Two superficially very different exhibitions at Tate Modern at the moment. One is Pop Life: Art in a Material World; to quote the blurb:

Andy Warhol claimed “Good business is the best art.” Tate Modern brings together artists from the 1980s onwards who have embraced commerce and the mass media to build their own ‘brands’. Pop Life includes Andy Warhol, Damien Hirst, Jeff Koons, Takashi Murakami and more.

Which is flashy, exhibitionist, loud — several rooms have music playing — and vulgar. I don’t mean to be snobby; much of it is intentionally vulgar. Not least Jeff Koons’ kitschy hardcore porn imagery.

The other is John Baldessari: Pure Beauty [which doesn’t have much of a website just yet… they may just be running a bit late]. The tone of which is much more Serious and Arty. Not that it’s humourless, there’s plenty of dry wit on show; but it’s all very restrained and low-key. Series of small photographs, made with an eye on content rather than beauty. Stills from black and white films with sections blanked out. Rather formally-constructed photocollages. The later work gets larger in scale, more complex and I think more human, in the sense that his collages refer more directly to emotions and issues and almost form proto-narratives; but it’s still very tightly controlled and visually restrained.

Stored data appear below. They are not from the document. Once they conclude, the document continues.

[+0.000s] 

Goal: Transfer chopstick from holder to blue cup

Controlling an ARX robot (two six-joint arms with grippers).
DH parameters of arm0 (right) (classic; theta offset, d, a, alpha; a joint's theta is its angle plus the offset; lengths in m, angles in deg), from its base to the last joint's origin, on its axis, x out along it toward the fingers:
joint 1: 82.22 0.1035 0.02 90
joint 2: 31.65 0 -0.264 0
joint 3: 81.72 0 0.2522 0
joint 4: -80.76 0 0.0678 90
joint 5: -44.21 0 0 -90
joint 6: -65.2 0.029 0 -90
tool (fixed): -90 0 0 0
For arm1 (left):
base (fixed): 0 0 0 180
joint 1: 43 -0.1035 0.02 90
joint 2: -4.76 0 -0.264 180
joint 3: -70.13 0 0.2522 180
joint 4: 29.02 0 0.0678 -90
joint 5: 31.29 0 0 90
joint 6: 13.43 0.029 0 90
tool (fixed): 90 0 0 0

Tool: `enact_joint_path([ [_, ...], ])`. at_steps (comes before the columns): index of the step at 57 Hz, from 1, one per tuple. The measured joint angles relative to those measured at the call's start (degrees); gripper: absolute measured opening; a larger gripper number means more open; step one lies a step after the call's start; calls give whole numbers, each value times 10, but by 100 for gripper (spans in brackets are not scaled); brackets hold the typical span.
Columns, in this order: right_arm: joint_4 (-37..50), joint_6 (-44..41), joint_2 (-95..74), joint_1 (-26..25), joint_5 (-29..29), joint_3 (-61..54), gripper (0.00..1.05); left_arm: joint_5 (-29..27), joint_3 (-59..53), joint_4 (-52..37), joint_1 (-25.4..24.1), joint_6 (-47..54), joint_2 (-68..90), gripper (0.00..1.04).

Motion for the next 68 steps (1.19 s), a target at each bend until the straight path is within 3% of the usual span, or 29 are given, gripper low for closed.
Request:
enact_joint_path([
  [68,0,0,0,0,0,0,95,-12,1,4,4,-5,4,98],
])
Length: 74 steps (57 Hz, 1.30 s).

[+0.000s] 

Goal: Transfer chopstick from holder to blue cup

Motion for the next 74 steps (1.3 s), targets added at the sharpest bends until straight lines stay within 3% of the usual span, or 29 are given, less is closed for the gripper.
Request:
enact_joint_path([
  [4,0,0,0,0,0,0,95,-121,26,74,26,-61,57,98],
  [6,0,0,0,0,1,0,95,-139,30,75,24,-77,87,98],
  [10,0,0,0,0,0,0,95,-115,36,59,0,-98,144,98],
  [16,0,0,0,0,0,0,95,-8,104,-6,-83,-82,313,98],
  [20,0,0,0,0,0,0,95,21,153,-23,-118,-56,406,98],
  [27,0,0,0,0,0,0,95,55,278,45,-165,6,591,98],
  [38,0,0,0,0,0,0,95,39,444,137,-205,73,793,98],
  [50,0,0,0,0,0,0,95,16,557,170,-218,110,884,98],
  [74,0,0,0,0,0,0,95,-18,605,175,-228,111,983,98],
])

So stylistically, they’re quite different. It’s a distinctly different experience going round them: the Baldessari is much less likely to give you a headache, for a start. To some extent, though, I think it’s as much a difference of personality as of kind. Not everyone enjoys celebrity and celebrities, and money and noise and going to Studio 54 with Grace Jones — or whatever the equivalent was for Damien Hirst in the 90s. But if you were an art critic from Mars, or a few hundred years in the future, the similarities might seem more significant than the differences.

Though having said that, the artists brought together in the Pop Life show are themselves a slightly mixed bunch, so perhaps I should resist making any more sweeping generalisations anyway. I mean, Tracey Emin, Keith Haring and Jeff Koons don’t necessarily have a great deal in common beyond a talent for self-promotion. Perhaps the Tate thought it would be a bit blunt to just call the show ‘Masters of Hype’.

Incidentally, having been at school at the time when Keith Haring merch — bags, pencil cases, whatever — was all the rage, it seems odd to find him in the Tate. It’s like finding a room dedicated to seriously analysing the artistic importance of Hello Kitty. Or Thundercats.